= WHAT THIS TASK INVOLVES =
An exact reproduction is required of the lines from the beginning of the entries through the line with "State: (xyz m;", pictures excluded and nothing added.

= SOURCE INFORMATION =
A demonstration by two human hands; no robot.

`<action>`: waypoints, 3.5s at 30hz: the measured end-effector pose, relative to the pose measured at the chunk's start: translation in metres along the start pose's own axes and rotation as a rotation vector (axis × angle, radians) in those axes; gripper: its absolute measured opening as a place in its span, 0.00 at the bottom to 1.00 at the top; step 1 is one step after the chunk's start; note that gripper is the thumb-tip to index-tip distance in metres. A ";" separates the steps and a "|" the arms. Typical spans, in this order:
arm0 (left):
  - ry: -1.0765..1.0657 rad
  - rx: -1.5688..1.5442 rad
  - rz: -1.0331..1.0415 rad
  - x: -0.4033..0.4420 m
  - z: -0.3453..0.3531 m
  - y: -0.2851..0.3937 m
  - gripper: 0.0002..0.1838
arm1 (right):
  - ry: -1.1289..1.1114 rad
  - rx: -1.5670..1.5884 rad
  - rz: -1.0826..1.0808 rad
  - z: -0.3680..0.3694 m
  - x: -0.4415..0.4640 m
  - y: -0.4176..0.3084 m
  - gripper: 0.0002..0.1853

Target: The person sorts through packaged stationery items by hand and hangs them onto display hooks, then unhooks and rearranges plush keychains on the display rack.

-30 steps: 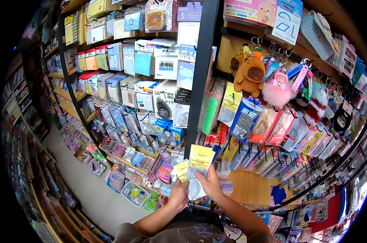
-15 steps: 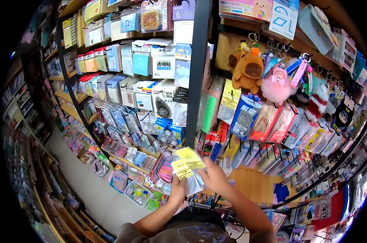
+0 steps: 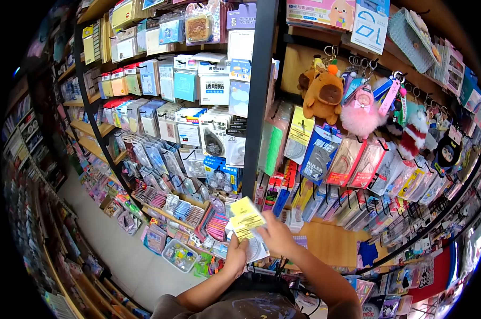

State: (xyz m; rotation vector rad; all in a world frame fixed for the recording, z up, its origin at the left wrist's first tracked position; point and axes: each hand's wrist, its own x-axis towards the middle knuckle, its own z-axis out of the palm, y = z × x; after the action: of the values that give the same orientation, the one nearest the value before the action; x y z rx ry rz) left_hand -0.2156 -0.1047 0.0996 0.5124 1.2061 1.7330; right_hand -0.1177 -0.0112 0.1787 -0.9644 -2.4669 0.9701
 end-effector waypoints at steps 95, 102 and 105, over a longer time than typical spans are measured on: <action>0.029 -0.089 -0.032 0.005 -0.009 -0.009 0.18 | 0.372 0.829 -0.121 -0.124 0.071 -0.014 0.17; 0.030 -0.089 -0.008 0.009 -0.016 -0.011 0.17 | 0.358 0.900 -0.088 -0.130 0.089 -0.008 0.16; 0.035 -0.098 0.015 0.012 -0.017 -0.017 0.17 | 0.352 0.910 -0.098 -0.131 0.088 -0.009 0.16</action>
State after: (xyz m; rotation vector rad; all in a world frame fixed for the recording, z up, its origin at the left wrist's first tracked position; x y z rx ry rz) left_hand -0.2269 -0.1016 0.0755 0.4353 1.1377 1.8106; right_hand -0.1195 0.1077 0.2830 -0.6051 -1.4888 1.5139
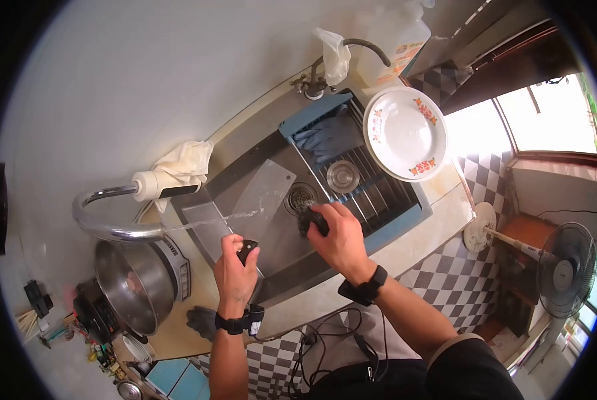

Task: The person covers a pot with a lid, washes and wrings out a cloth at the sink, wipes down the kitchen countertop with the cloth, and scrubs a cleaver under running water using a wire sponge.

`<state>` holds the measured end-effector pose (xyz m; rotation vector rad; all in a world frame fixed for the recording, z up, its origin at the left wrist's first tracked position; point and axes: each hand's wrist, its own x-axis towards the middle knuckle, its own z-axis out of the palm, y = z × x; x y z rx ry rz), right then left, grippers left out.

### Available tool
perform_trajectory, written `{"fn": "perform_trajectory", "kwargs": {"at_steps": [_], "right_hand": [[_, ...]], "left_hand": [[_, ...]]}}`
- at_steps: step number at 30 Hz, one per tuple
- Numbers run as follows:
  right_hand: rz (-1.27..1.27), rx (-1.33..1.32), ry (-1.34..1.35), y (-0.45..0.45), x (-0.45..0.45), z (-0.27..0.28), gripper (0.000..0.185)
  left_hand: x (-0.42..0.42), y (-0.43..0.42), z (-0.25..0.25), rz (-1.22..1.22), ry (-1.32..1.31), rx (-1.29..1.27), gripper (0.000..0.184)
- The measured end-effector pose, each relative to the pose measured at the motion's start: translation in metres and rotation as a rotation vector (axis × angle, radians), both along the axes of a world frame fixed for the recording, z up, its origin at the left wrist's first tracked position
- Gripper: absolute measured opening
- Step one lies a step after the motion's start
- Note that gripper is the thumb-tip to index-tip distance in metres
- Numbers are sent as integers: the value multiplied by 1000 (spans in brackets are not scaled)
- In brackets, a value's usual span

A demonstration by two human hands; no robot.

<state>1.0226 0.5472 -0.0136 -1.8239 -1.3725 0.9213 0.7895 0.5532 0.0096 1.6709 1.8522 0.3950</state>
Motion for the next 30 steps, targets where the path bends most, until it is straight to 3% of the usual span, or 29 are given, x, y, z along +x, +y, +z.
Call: {"fn": "perform_trajectory", "kwargs": {"at_steps": [5,8,12,15,18,22,26,30], "right_hand": [[86,220,7,37,-30,-19,30],[392,372,92,31,-51,-17,37],[187,307,0,52,-53,-24,29],[419,380,25,44,-68,-12,26],[135,257,-32,63,-47,-30,26],[421,382,127,41,-67,-17,27],[134,257,-162,79,-25,-59,26],[-50,269,-315,53,21,-30,26]], "left_hand": [[11,-3,5,-180,103,-15,24],[12,-1,4,-187,107,-44,22],[16,1,8,-242,136,14,19],[14,0,4,-263,162,59,17],[12,-3,7,-255,177,50,16],[4,-3,-1,-231,170,60,16],[3,-10,14,-224,203,28,17],[-2,-13,26,-137,149,-33,20]]}}
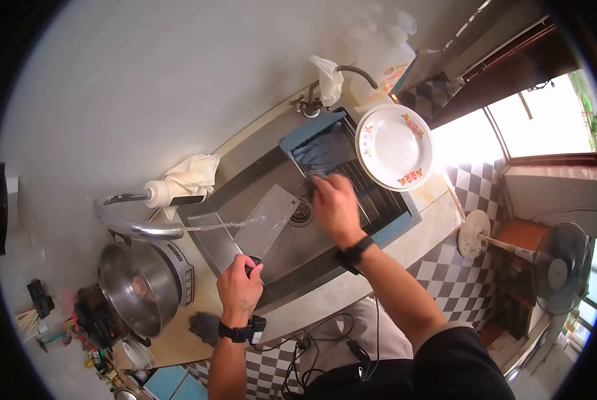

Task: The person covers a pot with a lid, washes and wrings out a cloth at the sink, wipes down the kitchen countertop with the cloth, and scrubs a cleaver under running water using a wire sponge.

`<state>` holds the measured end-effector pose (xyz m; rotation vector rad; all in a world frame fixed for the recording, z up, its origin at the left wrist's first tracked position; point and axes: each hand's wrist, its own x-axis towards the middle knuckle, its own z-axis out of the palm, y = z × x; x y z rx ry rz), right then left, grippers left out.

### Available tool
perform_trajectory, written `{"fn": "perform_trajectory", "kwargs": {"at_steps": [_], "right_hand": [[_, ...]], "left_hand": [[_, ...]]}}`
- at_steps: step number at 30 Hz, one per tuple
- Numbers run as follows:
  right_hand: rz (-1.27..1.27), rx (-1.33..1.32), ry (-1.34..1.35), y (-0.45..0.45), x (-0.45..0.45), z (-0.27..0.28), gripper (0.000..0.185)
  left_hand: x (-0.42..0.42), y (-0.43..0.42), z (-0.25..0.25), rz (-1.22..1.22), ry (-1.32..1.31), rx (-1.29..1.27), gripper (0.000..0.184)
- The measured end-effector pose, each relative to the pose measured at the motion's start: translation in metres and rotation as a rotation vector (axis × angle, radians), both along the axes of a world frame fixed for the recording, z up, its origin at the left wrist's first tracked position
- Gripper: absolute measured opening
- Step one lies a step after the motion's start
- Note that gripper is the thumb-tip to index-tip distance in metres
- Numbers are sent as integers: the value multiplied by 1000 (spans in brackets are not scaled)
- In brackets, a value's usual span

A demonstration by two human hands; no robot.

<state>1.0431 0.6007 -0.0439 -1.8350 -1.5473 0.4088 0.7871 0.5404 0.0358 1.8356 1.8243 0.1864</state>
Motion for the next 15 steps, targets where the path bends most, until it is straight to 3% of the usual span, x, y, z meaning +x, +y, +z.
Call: {"fn": "perform_trajectory", "kwargs": {"at_steps": [1,3,4,5,6,7,8,9,11,13,15], "right_hand": [[-46,3,-20,-11,11,6,27],[-108,-21,-339,-33,21,21,33],[-98,-38,-273,-45,20,20,33],[-45,-12,-150,-55,11,22,30],[31,26,-18,-67,-3,14,25],[94,-154,177,-79,-20,13,26],[54,-565,607,-78,-40,42,37],[123,-594,782,-83,-57,31,48],[231,-823,1277,-77,-80,34,45],[150,-942,1088,-68,-86,34,33],[150,-906,1185,-65,-77,42,29]], "left_hand": [[-1,1,2,45,-40,25,22],[-9,-2,-6,79,-132,4,22],[-13,-2,-11,95,-226,-26,22],[-12,-2,-14,99,-224,-12,22],[-9,-5,-16,215,-532,-170,20],[-5,-9,-20,324,-840,-329,18],[-2,-15,-28,348,-992,-405,17],[2,-22,-39,346,-1080,-420,17],[24,-35,-49,417,-1205,-350,18],[21,-38,-48,277,-1053,-285,26],[16,-34,-26,-39,-830,-214,36]]}}
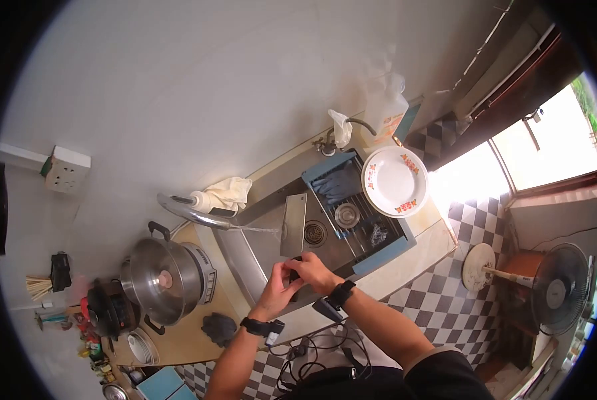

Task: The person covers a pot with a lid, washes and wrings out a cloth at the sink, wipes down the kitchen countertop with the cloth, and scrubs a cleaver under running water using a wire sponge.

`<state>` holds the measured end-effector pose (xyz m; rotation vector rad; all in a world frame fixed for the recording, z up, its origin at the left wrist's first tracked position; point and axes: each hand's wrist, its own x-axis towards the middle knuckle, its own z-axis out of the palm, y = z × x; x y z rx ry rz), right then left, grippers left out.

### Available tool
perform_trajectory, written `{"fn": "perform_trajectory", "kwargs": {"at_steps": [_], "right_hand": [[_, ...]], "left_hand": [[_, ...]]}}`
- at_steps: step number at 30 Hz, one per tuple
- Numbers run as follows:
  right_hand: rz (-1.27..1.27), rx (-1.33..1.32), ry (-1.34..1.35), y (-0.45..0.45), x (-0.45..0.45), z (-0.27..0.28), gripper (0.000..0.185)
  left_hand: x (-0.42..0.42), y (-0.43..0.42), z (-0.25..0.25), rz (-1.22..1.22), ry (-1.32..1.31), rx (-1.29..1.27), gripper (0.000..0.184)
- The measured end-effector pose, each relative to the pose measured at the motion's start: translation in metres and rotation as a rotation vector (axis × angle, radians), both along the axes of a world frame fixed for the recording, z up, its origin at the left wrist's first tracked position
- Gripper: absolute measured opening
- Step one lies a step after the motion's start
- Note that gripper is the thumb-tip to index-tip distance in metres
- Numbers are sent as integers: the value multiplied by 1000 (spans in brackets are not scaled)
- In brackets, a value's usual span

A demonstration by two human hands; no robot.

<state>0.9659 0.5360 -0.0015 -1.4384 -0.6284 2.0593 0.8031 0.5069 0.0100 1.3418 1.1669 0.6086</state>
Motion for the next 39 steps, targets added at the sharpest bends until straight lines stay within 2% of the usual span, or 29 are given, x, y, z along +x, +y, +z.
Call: {"fn": "perform_trajectory", "kwargs": {"at_steps": [2,3,5,6,8,9,10,12,14,16,18,19,20,22,24,26,28,29,30,32,34,35,36,37,38,39], "right_hand": [[-54,14,69,5,11,12,25],[-87,-55,138,8,16,14,22],[-150,-151,261,12,20,28,17],[-164,-140,237,11,23,29,17],[-1,-135,74,14,28,20,14],[200,37,-346,7,26,15,21],[185,32,-375,-10,23,17,21],[338,542,-1172,-44,21,32,26],[354,420,-1230,-58,26,57,20],[362,462,-1315,-79,33,63,17],[333,480,-1346,-96,40,59,14],[341,537,-1350,-102,42,64,13],[351,597,-1355,-108,44,68,12],[365,602,-1365,-121,55,61,11],[335,568,-1384,-135,67,51,18],[341,553,-1403,-150,91,41,22],[331,534,-1429,-170,115,30,27],[346,523,-1427,-180,132,25,27],[351,513,-1437,-186,152,20,28],[348,589,-1431,-197,189,3,33],[371,675,-1468,-195,219,-5,25],[366,711,-1464,-192,233,-12,25],[361,751,-1455,-187,246,-19,26],[374,740,-1438,-180,258,-22,17],[385,791,-1466,-174,270,-28,14],[376,823,-1467,-168,281,-35,13]], "left_hand": [[-30,27,33,-165,347,-94,26],[-56,42,14,-185,445,-116,26],[-86,71,-2,221,30,-147,24],[-101,92,-11,309,-94,-262,34],[-109,129,-28,518,-306,-391,66],[-108,147,-39,551,-392,-412,65],[-106,162,-52,583,-479,-439,64],[-108,186,-80,506,-695,-528,52],[-97,192,-72,544,-749,-437,25],[-93,197,-79,552,-792,-416,21],[-86,191,-78,583,-830,-375,22],[-85,192,-85,578,-857,-314,33],[-80,189,-67,601,-843,-270,44],[-82,194,-49,506,-957,-228,49],[-83,190,-40,498,-1043,-242,36],[-86,175,-50,571,-1064,-314,44],[-84,135,-40,645,-928,-438,68],[-79,114,-47,602,-725,-434,72],[-74,89,-40,539,-615,-470,70],[-58,41,-40,351,-402,-420,54],[-40,2,-48,235,-320,-420,45],[-34,-18,-51,77,-270,-411,52],[-31,-32,-58,-76,-213,-398,67],[-31,-34,-84,-75,-219,-441,51],[-32,-27,-125,-68,-220,-485,44],[-11,-20,-121,-89,-204,-465,44]]}}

= WRITTEN RESPONSE =
A demonstration by two human hands; no robot.

`<action>`: waypoints, 3.5s at 30hz: the measured end-effector pose, relative to the pose measured at the chunk's start: translation in metres along the start pose's own axes and rotation as a rotation vector (axis × angle, radians) in those axes; gripper: its absolute measured opening as a place in its span, 0.00 at the bottom to 1.00 at the top; step 1 is one step after the chunk's start; note that gripper is the thumb-tip to index-tip distance in metres. A ";" separates the steps and a "|" the arms. Typical spans, in this order:
arm0 (left):
  - ry: -1.0765..1.0657 rad
  - rx: -1.5688..1.5442 rad
  - rz: -1.0331..1.0415 rad
  - x: -0.4033..0.4420 m
  - z: -0.3453..0.3531 m
  - y: -0.2851..0.3937 m
  - gripper: 0.0002..0.1838
arm1 (right):
  - ry: -1.1289..1.1114 rad
  - rx: -1.5670..1.5884 rad
  - rz: -1.0826..1.0808 rad
  - z: -0.3680..0.3694 m
  - x: -0.4415..0.4640 m
  - y: -0.4176..0.3084 m
  - gripper: 0.0002..0.1853

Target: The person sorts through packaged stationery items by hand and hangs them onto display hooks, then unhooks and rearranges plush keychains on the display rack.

-30 steps: 
-15 steps: 
+0 steps: 

State: (xyz m; rotation vector rad; all in a world frame fixed for the recording, z up, its origin at the left wrist's first tracked position; point and axes: each hand's wrist, its own x-axis towards the middle knuckle, its own z-axis out of the palm, y = z × x; after the action: of the values that give the same orientation, the one nearest the value before the action; x y z rx ry rz) left_hand -0.2156 -0.1047 0.0996 0.5124 1.2061 1.7330; right_hand -0.1177 -0.0112 0.1787 -0.9644 -2.4669 0.9701

Nothing else is needed to complete the exercise.